TASK TO CARRY OUT:
Transcribe the records word for word, leaving nothing out.

Recorded data:
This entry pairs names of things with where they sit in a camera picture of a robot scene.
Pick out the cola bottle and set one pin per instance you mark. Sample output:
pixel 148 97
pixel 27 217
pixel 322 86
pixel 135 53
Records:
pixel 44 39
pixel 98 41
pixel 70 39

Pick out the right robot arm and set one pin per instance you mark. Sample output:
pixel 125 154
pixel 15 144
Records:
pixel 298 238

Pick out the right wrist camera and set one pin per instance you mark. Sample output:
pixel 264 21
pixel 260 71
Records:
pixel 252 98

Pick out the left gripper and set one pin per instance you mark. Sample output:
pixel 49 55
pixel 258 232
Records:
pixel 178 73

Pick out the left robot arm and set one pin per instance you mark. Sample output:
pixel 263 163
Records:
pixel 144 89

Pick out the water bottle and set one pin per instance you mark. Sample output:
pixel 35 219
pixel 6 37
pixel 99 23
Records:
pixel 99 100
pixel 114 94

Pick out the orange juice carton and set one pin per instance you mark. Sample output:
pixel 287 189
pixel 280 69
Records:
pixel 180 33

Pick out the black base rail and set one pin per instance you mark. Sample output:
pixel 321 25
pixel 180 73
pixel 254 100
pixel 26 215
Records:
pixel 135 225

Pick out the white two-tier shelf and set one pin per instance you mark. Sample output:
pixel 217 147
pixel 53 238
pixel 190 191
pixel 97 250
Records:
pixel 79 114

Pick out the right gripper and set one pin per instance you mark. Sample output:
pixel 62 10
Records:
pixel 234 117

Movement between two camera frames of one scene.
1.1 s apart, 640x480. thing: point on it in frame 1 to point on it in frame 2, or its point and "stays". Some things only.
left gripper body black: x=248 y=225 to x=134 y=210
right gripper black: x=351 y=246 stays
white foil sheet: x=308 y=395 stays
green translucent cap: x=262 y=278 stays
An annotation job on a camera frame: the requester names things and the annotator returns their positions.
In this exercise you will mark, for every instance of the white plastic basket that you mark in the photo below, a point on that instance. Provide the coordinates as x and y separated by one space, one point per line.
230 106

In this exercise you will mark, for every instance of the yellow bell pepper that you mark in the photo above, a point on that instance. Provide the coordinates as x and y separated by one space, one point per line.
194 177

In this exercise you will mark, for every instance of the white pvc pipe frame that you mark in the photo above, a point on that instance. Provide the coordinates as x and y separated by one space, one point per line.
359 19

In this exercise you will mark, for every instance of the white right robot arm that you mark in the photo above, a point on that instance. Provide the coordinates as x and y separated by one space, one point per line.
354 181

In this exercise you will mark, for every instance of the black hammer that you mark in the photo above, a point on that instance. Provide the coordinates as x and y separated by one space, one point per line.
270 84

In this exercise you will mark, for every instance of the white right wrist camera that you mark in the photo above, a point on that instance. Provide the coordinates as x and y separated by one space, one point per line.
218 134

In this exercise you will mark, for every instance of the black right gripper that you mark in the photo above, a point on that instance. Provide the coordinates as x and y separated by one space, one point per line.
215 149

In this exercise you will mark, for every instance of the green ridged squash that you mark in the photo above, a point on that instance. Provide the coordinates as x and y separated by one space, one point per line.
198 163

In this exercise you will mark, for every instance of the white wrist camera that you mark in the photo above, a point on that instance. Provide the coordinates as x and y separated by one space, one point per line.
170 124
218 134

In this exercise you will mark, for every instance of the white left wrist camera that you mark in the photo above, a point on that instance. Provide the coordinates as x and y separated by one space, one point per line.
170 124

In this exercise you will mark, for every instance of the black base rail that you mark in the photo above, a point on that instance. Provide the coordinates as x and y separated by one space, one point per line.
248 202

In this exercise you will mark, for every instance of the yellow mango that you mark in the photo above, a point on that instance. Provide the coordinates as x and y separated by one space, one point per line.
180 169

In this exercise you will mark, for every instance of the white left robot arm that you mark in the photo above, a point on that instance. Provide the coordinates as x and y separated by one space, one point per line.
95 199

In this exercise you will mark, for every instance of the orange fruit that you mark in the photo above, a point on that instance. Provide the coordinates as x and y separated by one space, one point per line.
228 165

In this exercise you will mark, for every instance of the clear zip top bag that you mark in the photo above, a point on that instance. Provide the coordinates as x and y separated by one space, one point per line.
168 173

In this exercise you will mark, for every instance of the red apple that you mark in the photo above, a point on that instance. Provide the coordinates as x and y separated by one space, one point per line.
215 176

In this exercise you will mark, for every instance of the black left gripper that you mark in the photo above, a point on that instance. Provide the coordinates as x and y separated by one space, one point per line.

EXERCISE ANSWER:
This entry pairs names of things with where they sit in a camera picture of a robot scene.
Pick out the cola bottle and set one pin per instance you mark. Sample output:
pixel 148 97
pixel 27 217
pixel 322 86
pixel 135 53
Records:
pixel 44 39
pixel 98 41
pixel 70 39

Pick out the right robot arm and set one pin per instance you mark. Sample output:
pixel 125 154
pixel 15 144
Records:
pixel 298 238

Pick out the right wrist camera and set one pin per instance you mark. Sample output:
pixel 264 21
pixel 260 71
Records:
pixel 252 98

Pick out the left gripper and set one pin per instance you mark. Sample output:
pixel 49 55
pixel 258 232
Records:
pixel 178 73

Pick out the left robot arm and set one pin per instance you mark. Sample output:
pixel 263 163
Records:
pixel 144 89

Pick out the water bottle and set one pin per instance you mark. Sample output:
pixel 35 219
pixel 6 37
pixel 99 23
Records:
pixel 99 100
pixel 114 94

Pick out the orange juice carton and set one pin per instance you mark. Sample output:
pixel 287 189
pixel 280 69
Records:
pixel 180 33

Pick out the black base rail and set one pin per instance you mark. Sample output:
pixel 321 25
pixel 180 73
pixel 254 100
pixel 26 215
Records:
pixel 135 225

Pick out the white two-tier shelf and set one pin per instance you mark. Sample output:
pixel 217 147
pixel 53 238
pixel 190 191
pixel 97 250
Records:
pixel 79 114

Pick out the right gripper and set one pin per instance you mark. Sample output:
pixel 62 10
Records:
pixel 234 117

Movement between two camera frames of one scene.
1.1 s apart, 640x480. thing: point on it in frame 1 to point on it in frame 2, or its point and "stays". Some things only.
left gripper body black: x=248 y=225 to x=134 y=210
right gripper black: x=351 y=246 stays
white foil sheet: x=308 y=395 stays
green translucent cap: x=262 y=278 stays
An annotation job on a camera frame: the requester names things and the annotator returns their positions.
In this exercise you will mark, for every instance of the white plastic basket that you mark in the photo below, a point on that instance. Provide the coordinates as x and y separated by one space, one point per line.
230 106

In this exercise you will mark, for every instance of the yellow bell pepper that you mark in the photo above, a point on that instance. Provide the coordinates as x and y separated by one space, one point per line.
194 177

In this exercise you will mark, for every instance of the white pvc pipe frame that you mark in the photo above, a point on that instance. Provide the coordinates as x and y separated by one space, one point per line.
359 19

In this exercise you will mark, for every instance of the white right robot arm that you mark in the photo above, a point on that instance. Provide the coordinates as x and y separated by one space, one point per line.
354 181

In this exercise you will mark, for every instance of the black hammer that you mark in the photo above, a point on that instance. Provide the coordinates as x and y separated by one space, one point per line.
270 84

In this exercise you will mark, for every instance of the white right wrist camera that you mark in the photo above, a point on that instance. Provide the coordinates as x and y separated by one space, one point per line.
218 134

In this exercise you will mark, for every instance of the black right gripper that you mark in the photo above, a point on that instance. Provide the coordinates as x and y separated by one space, one point per line.
215 149

In this exercise you will mark, for every instance of the green ridged squash that you mark in the photo above, a point on that instance. Provide the coordinates as x and y separated by one space, one point per line.
198 163

In this exercise you will mark, for every instance of the white wrist camera that you mark in the photo above, a point on that instance. Provide the coordinates as x and y separated by one space, one point per line.
170 124
218 134

In this exercise you will mark, for every instance of the white left wrist camera that you mark in the photo above, a point on that instance. Provide the coordinates as x and y separated by one space, one point per line.
170 124

In this exercise you will mark, for every instance of the black base rail that you mark in the photo above, a point on that instance. Provide the coordinates as x and y separated by one space, one point per line.
248 202

In this exercise you will mark, for every instance of the yellow mango that you mark in the photo above, a point on that instance. Provide the coordinates as x and y separated by one space, one point per line.
180 169

In this exercise you will mark, for every instance of the white left robot arm that you mark in the photo above, a point on that instance. Provide the coordinates as x and y separated by one space, one point per line.
95 199

In this exercise you will mark, for every instance of the orange fruit that you mark in the photo above, a point on that instance. Provide the coordinates as x and y separated by one space, one point per line.
228 165

In this exercise you will mark, for every instance of the clear zip top bag that you mark in the photo above, a point on that instance. Provide the coordinates as x and y separated by one space, one point per line.
168 173

In this exercise you will mark, for every instance of the red apple that you mark in the photo above, a point on that instance. Provide the coordinates as x and y separated by one space, one point per line.
215 176

In this exercise you will mark, for every instance of the black left gripper that you mark in the photo above, a point on that instance. Provide the coordinates as x and y separated by one space, one point per line.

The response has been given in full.